These are the key concepts you need to understand to accurately answer the question.

Ground-State Hydrogen Atom
The ground-state hydrogen atom is the simplest atom model, consisting of one proton and one electron. The ground state of the hydrogen atom refers to its lowest energy state, where the electron occupies the closest orbit to the nucleus. This state is primarily used as a starting point to understand more complex atomic systems.

In quantum mechanics, the ground-state wavefunction of a hydrogen atom is an exponential function represented as \( \psi_0(\mathbf{r}) = \frac{1}{\sqrt{\pi a_0^3}} e^{-r/a_0} \). This equation helps us define the probability distribution of an electron around the nucleus.

When we assess various interactions, such as those involving magnetic fields, we often perform calculations that use this wavefunction to evaluate expectations like the average position of the electron. This average, or expectation value, is critical when determining how external factors, like magnetic fields, affect the atom's energy levels.
Diagnetic Susceptibility
Diamagnetic susceptibility \(\chi\) is a measure of an atom or molecule's response to an external magnetic field. It is important in determining how substances behave in magnetic environments.

Diamagnetic materials create an opposing magnetic field when subjected to an external magnetic field, often leading to a slight repulsion. For the hydrogen atom in a quadratic Zeeman effect setting, we derive the diamagnetic susceptibility through energy shifts.
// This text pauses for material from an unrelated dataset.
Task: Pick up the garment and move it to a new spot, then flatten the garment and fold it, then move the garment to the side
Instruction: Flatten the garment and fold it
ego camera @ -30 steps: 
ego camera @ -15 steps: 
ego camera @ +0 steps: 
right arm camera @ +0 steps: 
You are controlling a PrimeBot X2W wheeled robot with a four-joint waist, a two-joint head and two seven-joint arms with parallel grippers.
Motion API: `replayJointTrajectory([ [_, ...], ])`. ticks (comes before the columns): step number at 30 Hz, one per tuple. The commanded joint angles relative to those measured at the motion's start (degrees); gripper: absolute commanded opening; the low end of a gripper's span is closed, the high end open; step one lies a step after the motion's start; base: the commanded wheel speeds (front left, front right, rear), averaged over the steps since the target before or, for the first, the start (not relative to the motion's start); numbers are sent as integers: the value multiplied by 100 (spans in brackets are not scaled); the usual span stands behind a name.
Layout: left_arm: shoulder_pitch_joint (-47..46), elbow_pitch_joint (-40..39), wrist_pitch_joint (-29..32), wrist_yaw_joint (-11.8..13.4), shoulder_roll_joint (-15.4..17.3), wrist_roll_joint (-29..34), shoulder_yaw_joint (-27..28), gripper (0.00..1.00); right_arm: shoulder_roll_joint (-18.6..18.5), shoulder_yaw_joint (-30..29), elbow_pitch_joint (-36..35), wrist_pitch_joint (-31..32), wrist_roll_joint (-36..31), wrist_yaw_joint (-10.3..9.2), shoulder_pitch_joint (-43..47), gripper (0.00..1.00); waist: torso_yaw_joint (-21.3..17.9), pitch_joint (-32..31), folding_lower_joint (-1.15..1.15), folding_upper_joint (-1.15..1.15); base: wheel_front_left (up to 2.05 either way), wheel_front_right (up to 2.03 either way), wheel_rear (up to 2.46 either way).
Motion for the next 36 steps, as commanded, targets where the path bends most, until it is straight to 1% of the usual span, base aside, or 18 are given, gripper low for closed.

The resulting expression for \(\chi\) involves fundamental constants and parameters:
  • The charge of an electron \(e\)
  • The mass of an electron \(m_e\)
  • The speed of light \(c\)
  • The Bohr radius \(a_0\)
These constants combine to give us \( \chi = \frac{e^2}{4 m_e c^2} \frac{3 a_0^2}{2} \). This formulation simplifies the calculation of shifts in energy levels due to magnetic fields by relating them back to a material property directly connected to the fundamental characteristics of hydrogen.
Vector Potential
The vector potential \(\mathbf{A}\) plays a significant role in electromagnetic theory. In the context of the quadratic Zeeman effect, it describes how a magnetic field affects the electron within an atom.

For a uniform magnetic field \(\mathbf{B}\), the magnetic vector potential is given by \( \mathbf{A} = \frac{1}{2} \mathbf{B} \times \mathbf{r} \), where \(\mathbf{r}\) represents the position vector of the electron. The vector potential is vital because it allows us to connect the magnetic field with quantum mechanical properties like the wavefunction of a particle.

When calculating the energy shifts due to magnetic fields, we integrate the square of this vector potential over the ground-state wavefunction. This operation reveals the change in energy levels of the electron and is crucial for assessing the influence of external magnetic effects on atomic systems.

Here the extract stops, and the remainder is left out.